• How to complete this task:
All of the records below should be retyped exactly, with no pictures included.
....
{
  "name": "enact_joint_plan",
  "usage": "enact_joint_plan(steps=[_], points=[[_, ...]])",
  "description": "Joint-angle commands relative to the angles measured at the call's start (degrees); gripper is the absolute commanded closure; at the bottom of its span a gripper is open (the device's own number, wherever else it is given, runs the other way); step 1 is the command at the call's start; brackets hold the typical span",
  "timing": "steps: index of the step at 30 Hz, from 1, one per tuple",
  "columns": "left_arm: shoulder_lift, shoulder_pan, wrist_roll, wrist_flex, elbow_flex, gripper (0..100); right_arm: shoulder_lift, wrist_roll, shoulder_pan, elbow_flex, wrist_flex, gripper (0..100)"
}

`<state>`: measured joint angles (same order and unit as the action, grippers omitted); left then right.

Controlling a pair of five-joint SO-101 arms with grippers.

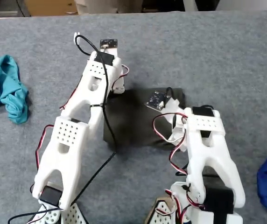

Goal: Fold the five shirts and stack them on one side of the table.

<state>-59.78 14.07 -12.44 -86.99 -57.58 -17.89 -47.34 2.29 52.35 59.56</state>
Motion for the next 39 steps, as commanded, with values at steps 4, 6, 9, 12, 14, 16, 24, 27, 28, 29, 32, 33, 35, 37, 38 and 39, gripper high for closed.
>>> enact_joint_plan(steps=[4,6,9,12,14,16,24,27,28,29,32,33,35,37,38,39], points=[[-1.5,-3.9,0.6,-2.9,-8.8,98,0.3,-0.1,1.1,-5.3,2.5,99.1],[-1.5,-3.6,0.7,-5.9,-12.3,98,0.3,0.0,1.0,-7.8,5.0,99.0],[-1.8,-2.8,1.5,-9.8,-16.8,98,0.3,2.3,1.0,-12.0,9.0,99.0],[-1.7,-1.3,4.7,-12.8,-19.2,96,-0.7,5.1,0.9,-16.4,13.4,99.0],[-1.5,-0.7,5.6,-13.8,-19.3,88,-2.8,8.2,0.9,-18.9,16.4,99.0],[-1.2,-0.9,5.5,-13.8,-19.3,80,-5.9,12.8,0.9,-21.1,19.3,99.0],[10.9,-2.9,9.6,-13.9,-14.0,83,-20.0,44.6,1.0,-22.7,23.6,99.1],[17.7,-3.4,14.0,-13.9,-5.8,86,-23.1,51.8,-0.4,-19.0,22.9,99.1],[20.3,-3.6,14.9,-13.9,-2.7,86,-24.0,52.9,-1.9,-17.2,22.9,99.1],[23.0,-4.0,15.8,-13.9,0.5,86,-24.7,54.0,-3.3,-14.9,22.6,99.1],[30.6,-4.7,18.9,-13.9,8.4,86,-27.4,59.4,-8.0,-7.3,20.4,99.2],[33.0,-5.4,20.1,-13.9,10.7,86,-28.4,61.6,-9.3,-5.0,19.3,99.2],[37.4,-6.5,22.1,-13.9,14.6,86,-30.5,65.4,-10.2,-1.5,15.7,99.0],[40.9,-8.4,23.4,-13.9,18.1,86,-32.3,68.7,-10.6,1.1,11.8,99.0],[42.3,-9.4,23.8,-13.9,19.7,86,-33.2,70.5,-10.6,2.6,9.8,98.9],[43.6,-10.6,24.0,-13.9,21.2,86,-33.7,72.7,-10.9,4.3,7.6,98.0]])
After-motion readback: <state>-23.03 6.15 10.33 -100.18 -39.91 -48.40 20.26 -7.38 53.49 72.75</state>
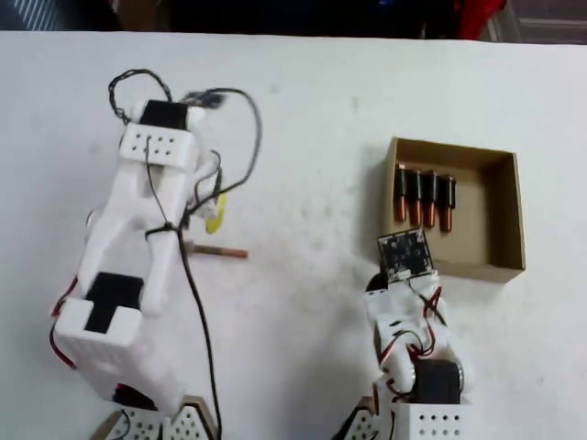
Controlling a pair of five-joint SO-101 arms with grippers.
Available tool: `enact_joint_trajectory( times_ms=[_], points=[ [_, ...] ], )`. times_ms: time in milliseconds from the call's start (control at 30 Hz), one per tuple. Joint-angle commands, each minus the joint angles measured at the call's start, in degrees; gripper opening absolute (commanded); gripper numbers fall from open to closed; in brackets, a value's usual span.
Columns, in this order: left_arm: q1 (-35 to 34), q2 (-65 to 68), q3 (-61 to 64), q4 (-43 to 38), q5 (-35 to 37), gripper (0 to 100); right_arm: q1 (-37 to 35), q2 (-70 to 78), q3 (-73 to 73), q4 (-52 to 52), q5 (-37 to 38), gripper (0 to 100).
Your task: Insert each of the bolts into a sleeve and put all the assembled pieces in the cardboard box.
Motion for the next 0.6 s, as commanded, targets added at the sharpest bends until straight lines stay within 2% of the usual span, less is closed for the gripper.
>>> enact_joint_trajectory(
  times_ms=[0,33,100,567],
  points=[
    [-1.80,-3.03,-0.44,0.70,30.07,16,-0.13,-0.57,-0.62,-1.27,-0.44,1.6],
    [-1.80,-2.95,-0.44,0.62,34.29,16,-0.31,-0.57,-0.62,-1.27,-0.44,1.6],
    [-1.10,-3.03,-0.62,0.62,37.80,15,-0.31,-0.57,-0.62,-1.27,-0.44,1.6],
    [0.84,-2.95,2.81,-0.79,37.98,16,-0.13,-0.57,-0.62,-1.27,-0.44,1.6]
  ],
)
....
• The answer:
{
  "name": "enact_joint_plan",
  "usage": "enact_joint_plan(steps=[_], points=[[_, ...]])",
  "description": "Joint-angle commands relative to the angles measured at the call's start (degrees); gripper is the absolute commanded closure; at the bottom of its span a gripper is open (the device's own number, wherever else it is given, runs the other way); step 1 is the command at the call's start; brackets hold the typical span",
  "timing": "steps: index of the step at 30 Hz, from 1, one per tuple",
  "columns": "left_arm: shoulder_lift, shoulder_pan, wrist_roll, wrist_flex, elbow_flex, gripper (0..100); right_arm: shoulder_lift, wrist_roll, shoulder_pan, elbow_flex, wrist_flex, gripper (0..100)"
}

`<state>`: measured joint angles (same order and unit as the action, grippers omitted); left then right.

Controlling a pair of five-joint SO-101 arms with grippers.


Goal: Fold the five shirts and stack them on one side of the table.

<state>-59.78 14.07 -12.44 -86.99 -57.58 -17.89 -47.34 2.29 52.35 59.56</state>
Motion for the next 39 steps, as commanded, with values at steps 4, 6, 9, 12, 14, 16, 24, 27, 28, 29, 32, 33, 35, 37, 38 and 39, gripper high for closed.
>>> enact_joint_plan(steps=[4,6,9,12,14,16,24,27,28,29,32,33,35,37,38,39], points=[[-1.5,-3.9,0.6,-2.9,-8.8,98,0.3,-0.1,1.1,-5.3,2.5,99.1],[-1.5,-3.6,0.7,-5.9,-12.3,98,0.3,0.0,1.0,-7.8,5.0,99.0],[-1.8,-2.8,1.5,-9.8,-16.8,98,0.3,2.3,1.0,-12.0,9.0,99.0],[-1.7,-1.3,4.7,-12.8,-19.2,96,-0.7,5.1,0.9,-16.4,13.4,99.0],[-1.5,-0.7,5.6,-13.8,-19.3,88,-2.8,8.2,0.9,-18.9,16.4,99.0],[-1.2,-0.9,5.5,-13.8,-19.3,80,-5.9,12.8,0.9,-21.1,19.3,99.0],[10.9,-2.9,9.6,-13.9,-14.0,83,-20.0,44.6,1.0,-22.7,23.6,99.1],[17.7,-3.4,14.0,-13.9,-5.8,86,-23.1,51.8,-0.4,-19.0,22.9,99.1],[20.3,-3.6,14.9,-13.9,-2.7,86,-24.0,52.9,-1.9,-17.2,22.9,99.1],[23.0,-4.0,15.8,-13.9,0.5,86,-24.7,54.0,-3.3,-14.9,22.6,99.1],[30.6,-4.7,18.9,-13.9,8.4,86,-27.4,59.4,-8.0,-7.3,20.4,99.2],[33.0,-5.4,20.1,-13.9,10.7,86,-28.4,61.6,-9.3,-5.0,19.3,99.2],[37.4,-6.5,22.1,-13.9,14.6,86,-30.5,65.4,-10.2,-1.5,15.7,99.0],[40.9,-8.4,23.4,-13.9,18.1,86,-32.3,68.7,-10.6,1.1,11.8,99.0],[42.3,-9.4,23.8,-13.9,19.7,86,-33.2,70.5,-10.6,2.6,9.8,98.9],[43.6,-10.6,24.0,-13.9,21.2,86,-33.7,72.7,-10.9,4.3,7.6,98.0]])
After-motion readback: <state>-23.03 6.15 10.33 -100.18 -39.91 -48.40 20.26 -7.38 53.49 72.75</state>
Controlling a pair of five-joint SO-101 arms with grippers.
Available tool: `enact_joint_trajectory( times_ms=[_], points=[ [_, ...] ], )`. times_ms: time in milliseconds from the call's start (control at 30 Hz), one per tuple. Joint-angle commands, each minus the joint angles measured at the call's start, in degrees; gripper opening absolute (commanded); gripper numbers fall from open to closed; in brackets, a value's usual span.
Columns, in this order: left_arm: q1 (-35 to 34), q2 (-65 to 68), q3 (-61 to 64), q4 (-43 to 38), q5 (-35 to 37), gripper (0 to 100); right_arm: q1 (-37 to 35), q2 (-70 to 78), q3 (-73 to 73), q4 (-52 to 52), q5 (-37 to 38), gripper (0 to 100).
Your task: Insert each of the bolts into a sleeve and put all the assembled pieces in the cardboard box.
Motion for the next 0.6 s, as commanded, targets added at the sharpest bends until straight lines stay within 2% of the usual span, less is closed for the gripper.
>>> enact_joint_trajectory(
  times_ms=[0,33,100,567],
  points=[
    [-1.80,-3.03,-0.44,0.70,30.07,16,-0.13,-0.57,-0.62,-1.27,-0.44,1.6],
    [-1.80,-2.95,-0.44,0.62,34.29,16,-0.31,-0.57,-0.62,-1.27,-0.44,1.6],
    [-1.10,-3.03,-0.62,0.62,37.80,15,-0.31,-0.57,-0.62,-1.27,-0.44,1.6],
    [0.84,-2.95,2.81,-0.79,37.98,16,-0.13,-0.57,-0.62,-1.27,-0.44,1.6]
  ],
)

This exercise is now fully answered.